At present, the non-uniformity correction (NUC) algorithms of IRFPA can be generally divided into two categories, namely reference source based two-point linear correction and scene-based adaptive correction. In recent years, the scene-based correction algorithm has been rapidly developed. More than ten NUC algorithms [
1-
4], such as artificial neural network, constant average statistics, Kalman filter algorithm, algebraic algorithm, etc, have been arisen, and these NUC algorithms generally require to estimate the inter-frame micro-displacement based on the image sequence with varying scene, for the purpose of effectively eliminating non-uniformity noise of IRFPA. On the other hand, the research of high-resolution reconstruction algorithm based on multiple undersampled images also has rapid development [
5-
8], of which the maximum a posteriori (MAP) based high-resolution reconstruction can regularize ill-posed problem [
9,
10], guarantee a unique solution and remove the noise effectively as well as.
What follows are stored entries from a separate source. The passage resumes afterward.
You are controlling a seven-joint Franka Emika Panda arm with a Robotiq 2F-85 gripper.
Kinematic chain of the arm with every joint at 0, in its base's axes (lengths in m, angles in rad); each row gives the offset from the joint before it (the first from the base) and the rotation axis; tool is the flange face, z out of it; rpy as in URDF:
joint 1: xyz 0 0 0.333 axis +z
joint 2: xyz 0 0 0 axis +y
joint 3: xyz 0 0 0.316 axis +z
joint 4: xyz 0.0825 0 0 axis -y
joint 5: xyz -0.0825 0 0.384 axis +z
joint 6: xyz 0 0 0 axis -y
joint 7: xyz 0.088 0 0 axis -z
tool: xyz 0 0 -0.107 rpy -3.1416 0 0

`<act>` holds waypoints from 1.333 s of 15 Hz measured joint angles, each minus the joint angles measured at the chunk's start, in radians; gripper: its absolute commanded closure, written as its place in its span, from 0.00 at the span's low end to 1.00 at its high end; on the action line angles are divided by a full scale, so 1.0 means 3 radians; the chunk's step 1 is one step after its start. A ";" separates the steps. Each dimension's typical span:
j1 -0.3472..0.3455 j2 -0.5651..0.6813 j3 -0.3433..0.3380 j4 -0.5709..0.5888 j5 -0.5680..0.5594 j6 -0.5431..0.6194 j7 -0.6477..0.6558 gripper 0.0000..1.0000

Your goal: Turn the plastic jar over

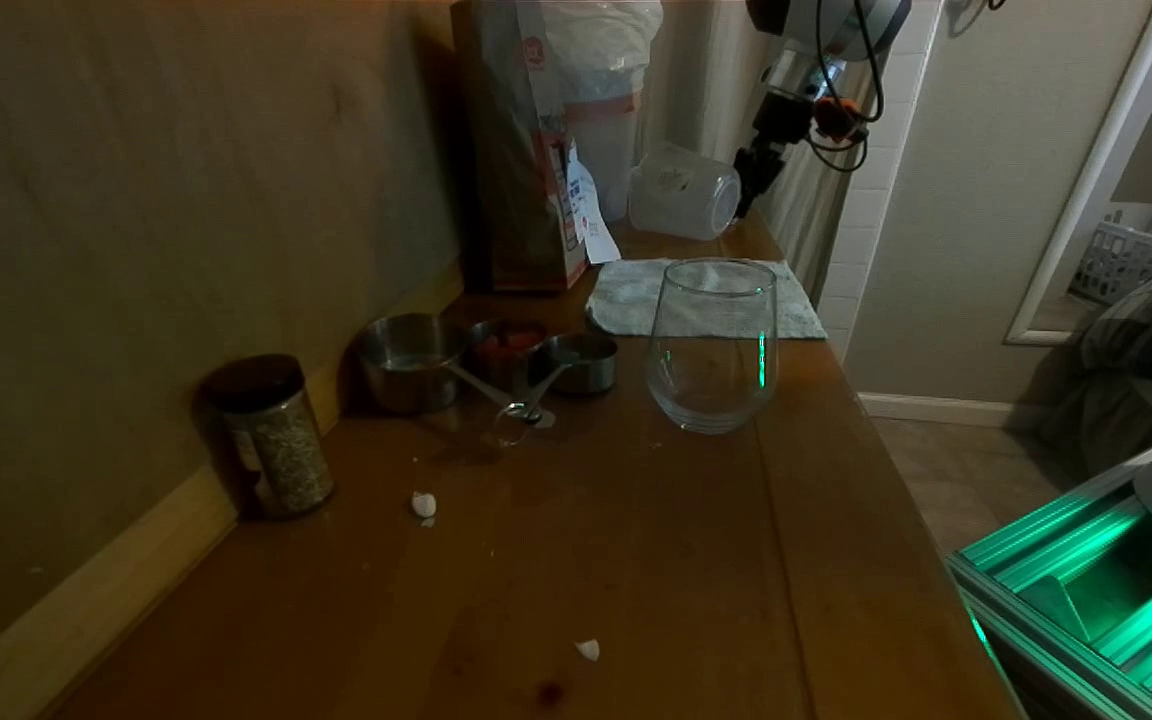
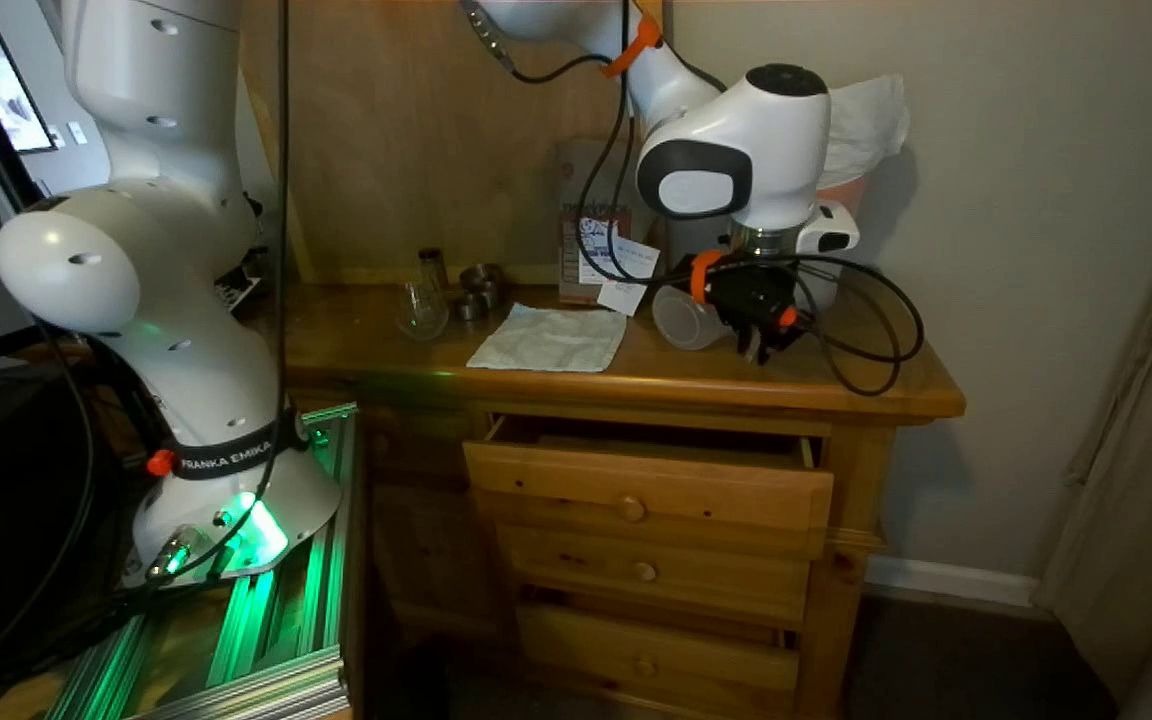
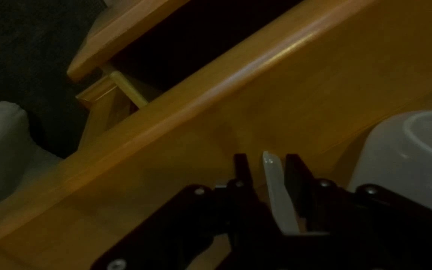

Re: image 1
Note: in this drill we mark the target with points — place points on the translucent plastic measuring jar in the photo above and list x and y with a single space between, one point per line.
682 192

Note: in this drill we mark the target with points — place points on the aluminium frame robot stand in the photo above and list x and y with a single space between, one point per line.
1080 602

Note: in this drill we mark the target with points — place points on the plaid blanket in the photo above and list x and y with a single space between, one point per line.
1121 375

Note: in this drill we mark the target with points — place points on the clear stemless glass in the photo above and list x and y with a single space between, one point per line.
712 360

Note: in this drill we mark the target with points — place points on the white printed paper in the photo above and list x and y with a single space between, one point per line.
589 206

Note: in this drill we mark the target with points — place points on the wooden dresser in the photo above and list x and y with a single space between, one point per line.
630 563

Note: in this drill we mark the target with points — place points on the white folded cloth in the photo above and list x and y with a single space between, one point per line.
630 300

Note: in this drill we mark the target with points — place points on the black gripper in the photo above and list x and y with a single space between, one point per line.
789 122

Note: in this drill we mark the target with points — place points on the small white crumb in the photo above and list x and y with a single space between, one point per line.
589 650
424 506

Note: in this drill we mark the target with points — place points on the wooden back panel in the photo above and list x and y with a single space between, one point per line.
138 242

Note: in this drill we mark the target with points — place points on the spice can with dark lid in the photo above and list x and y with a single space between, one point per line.
279 444

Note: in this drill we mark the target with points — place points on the small steel measuring cup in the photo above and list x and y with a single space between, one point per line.
585 360

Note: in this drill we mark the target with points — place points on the white door frame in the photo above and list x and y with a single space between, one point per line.
1089 174

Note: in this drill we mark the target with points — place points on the medium steel measuring cup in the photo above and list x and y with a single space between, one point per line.
506 349

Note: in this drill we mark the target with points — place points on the brown bag with label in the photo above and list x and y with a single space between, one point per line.
510 184

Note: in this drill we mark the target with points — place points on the large steel measuring cup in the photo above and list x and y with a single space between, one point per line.
402 360

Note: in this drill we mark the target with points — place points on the white laundry basket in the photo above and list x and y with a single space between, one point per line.
1139 254
However, the MAP-based algorithm is been mostly used to aim at visible and infrared image restoration, and has not been related to the NUC. The idea of integrating NUC and multi-frame high-resolution restoration was firstly proposed by Armstrong et al. [
11], who briefly described scene-based NUC techniques to pre-process the data for image registration and high image reconstruction. Later, a scene-based NUC and enhancement algorithm was proposed by Zhao et al. [
12], the core of the proposed framework is a novel registration-based super-resolution method that is bootstrapped by statistical scene-based NUC method.